Kenneth nickte. »Ja. Und ich wette, dass er es war.«
»Kenny!« Mila gab ihm einen Stoß in die Rippen. »Hör auf, so was zu sagen. Das kann ganz schnell nach hinten losgehen.«
»Hey, wir können doch untereinander offen reden, oder? Ich sag nur, was ich gehört habe. Auf jeden Fall kann er nicht so unschuldig sein, wenn nach diesen Morden plötzlich die Polizei ausgerechnet bei ihm auf der Matte steht.«
Es klingelte erneut. Jessie stand auf und lief zur Tür.
»Guten Abend. Wow!«, sagte der junge, blasse Asiate mit den wild umherstehenden, pechschwarzen Haaren und musterte Jessie von oben bis unten. »Definitiv keine alte Oma!«
»Was?«
Ein weiterer Mann, Jessie erkannte ihn von ihrer vorabendlichen Einladungsrunde wieder, lugte nun hinter dem Asiaten hervor. »Sie müssen Dean entschuldigen, er ist immer so. Aber ansonsten harmlos.«
Das Benehmen seines Freundes war ihm, Jessie erinnerte sich, dass er Robin hieß, ganz offensichtlich peinlich.
»Dean Yeun. Schönen guten Abend«, sagte der junge Mann nun und streckte ihr die Hand entgegen.
»Hi«, entgegnete Jessie etwas perplex, erwiderte seine Geste und trat dann zur Seite. »Kommt doch rein.«
»Ach, die üblichen Verdächtigen«, sagte Kenneth und sprang vom Sofa auf. »Hi, Rob. Hi, Dean.«
»Hi Kenny, alles klar, Mann?«
Dean und Kenneth begrüßten sich mit einer Gettofaust. Sie schienen intellektuell auf einer Welle zu liegen.
»Wow, ihr kennt euch ja echt alle hier, oder?«, fragte Jessie etwas unsicher in die Runde.
Ein Achselzucken von Mila. »Kleines Haus.«
»Wir sprachen gerade über Forsythe«, sagte Kenneth und nippte an seinem Bier.
Dean hockte sich auf die Sofalehne neben ihn.
»Ach, unseren hauseigenen Vergewaltiger?«, fragte Robin amüsiert und verschränkte die Arme.
Jessie zog eine kritische Miene. »Na, der Kerl scheint ja wirklich seinen Ruf weg zu haben. Meine Güte. Was wollt ihr trinken?«
»Für mich ein Bier!«, sagte Dean.
»Wenn du ein Wasser hättest?«, fragte Robin und sah Jessie direkt in die Augen.

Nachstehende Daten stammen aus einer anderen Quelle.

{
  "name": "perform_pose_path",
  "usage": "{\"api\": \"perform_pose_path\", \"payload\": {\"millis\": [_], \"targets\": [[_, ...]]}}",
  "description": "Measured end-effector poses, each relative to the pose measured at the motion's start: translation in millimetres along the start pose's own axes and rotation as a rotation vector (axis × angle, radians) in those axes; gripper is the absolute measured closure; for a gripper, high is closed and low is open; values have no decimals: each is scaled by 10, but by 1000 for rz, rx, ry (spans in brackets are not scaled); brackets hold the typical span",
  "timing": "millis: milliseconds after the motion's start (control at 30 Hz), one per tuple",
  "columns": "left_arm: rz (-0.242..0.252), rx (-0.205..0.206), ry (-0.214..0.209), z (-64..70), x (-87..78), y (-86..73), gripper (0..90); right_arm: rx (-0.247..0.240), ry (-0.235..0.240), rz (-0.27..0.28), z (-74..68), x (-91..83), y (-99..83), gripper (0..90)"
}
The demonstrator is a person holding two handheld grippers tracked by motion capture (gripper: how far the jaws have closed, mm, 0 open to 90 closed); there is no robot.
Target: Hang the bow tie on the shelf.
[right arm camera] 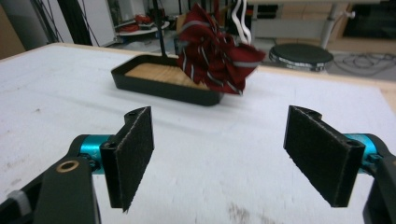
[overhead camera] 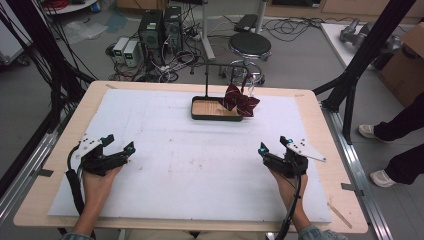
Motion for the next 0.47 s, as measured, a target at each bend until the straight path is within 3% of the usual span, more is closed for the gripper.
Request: {"api": "perform_pose_path", "payload": {"millis": [467], "targets": [[-11, 0, 7, -10, 21, -12, 162, 2, 5, -8, 0, -16, -50, 232]]}}
Point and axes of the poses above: each handheld gripper's, and its own axes: x roughly forward along the jaws, y roughly out of its top, z roughly to its right, the point moved 3 cm from there along x, roughly forward along the jaws, and after that the axes turned 11 degrees about -x, right-handed, at the moved point
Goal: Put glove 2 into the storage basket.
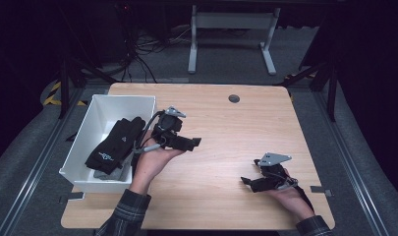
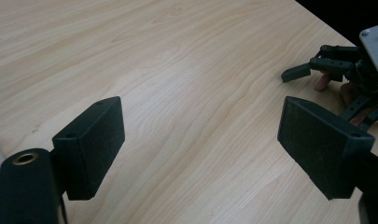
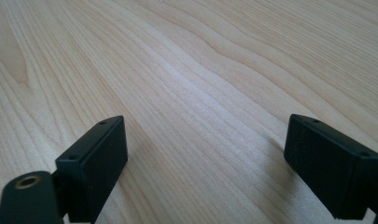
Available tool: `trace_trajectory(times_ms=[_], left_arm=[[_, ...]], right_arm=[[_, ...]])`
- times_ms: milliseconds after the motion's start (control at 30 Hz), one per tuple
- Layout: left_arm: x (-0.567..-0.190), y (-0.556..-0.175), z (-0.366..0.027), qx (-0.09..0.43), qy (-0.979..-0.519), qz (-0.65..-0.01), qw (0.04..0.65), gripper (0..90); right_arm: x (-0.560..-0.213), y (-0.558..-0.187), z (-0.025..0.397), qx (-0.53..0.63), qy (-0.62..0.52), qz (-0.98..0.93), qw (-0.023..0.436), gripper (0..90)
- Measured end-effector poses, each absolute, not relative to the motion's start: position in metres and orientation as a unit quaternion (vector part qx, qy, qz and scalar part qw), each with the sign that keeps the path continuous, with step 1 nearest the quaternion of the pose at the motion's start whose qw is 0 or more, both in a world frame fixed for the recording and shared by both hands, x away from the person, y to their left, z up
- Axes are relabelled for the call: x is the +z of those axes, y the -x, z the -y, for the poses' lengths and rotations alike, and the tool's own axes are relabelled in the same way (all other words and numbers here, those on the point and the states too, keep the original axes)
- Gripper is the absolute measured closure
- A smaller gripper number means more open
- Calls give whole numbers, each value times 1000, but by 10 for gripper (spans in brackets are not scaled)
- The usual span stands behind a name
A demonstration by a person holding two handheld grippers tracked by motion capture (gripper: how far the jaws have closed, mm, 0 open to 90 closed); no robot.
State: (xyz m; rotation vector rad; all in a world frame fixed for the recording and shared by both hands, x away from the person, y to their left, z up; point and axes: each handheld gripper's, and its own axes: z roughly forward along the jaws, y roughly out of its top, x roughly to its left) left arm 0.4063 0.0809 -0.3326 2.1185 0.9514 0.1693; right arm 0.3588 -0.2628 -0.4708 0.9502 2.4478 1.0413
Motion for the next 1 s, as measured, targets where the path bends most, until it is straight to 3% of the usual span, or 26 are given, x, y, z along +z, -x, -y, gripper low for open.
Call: trace_trajectory(times_ms=[1000], left_arm=[[-427, -377, -37, 51, -873, -311, 372, 158]], right_arm=[[-471, -358, 262, 364, -331, -856, 159, 139]])
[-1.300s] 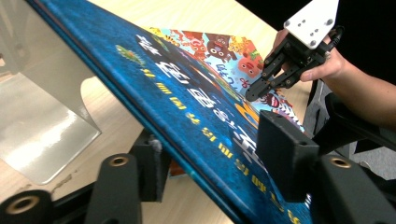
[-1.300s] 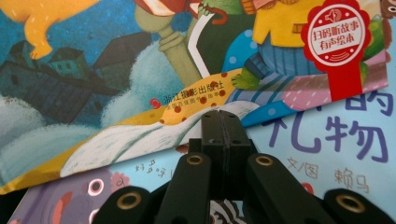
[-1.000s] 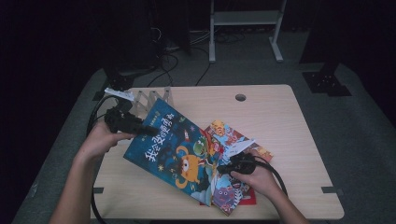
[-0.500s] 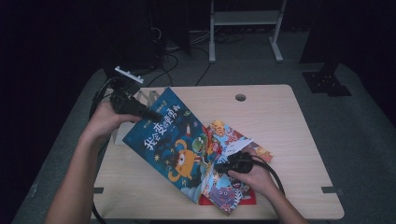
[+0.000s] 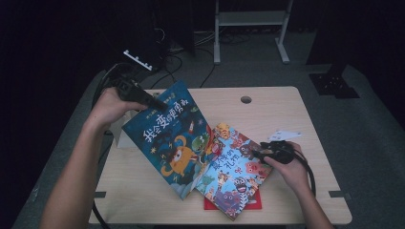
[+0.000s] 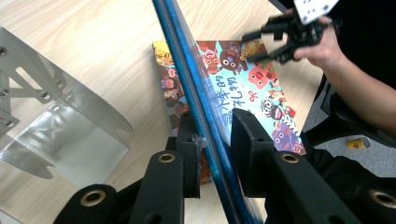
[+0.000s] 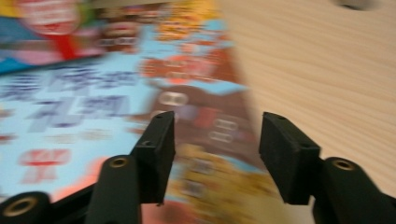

Sie mochte sein Gesicht, das stand für sie fest. Das wusste sie schon, seit sie ihn vor ein paar Stunden, an seiner Türschwelle stehend, eingeladen hatte. Und jetzt bestätigte sich ihr Gefühl. Er war von den anwesenden Männern zudem die gepflegteste Erscheinung mit seinen glänzenden Designerschuhen und einem blütenweißen Oberhemd, das er lässig über seiner Jeans trug. Er hat keine weibliche Begleitung mitgebracht, hm. Es war keine wirklich wertfreie Beobachtung. Dann musterte sie kurz seinen Freund, der Dean hieß. Schwul? Nein, glaube nicht.
»Auf jeden Fall ist dieser Forsythe ein übler Bursche«, bekräftige Kenny erneut seine Meinung von dem Nachbarn.
Dean nickte bestätigend. »Bin ihm einmal im Treppenhaus begegnet. Der grüßt ja nicht mal.«
»Hui, ein Vergewaltiger mit schlechten Manieren«, tat Kenneth übertrieben und fuchtelte unheilvoll mit den Händen, wobei das Bier leicht aus der Flasche schwappte.
»Können wir vielleicht jetzt mal das Thema wechseln?« Mila schien genervt.
Jessie stimmte ihr zu. »Genau. Wir wollen doch hier meinen Einzug feiern!«
Kenneth stand auf und erhob sein Bier. Dean und nach kurzen Zögern auch Mila taten es ihm gleich.
»Auf gute Nachbarschaft! Willkommen in der neunundsiebzig!«, sagte Robin. Er war der erste, der mit seinem Wasserglas mit Jessie anstieß. Sie wechselten einen intensiven Blick.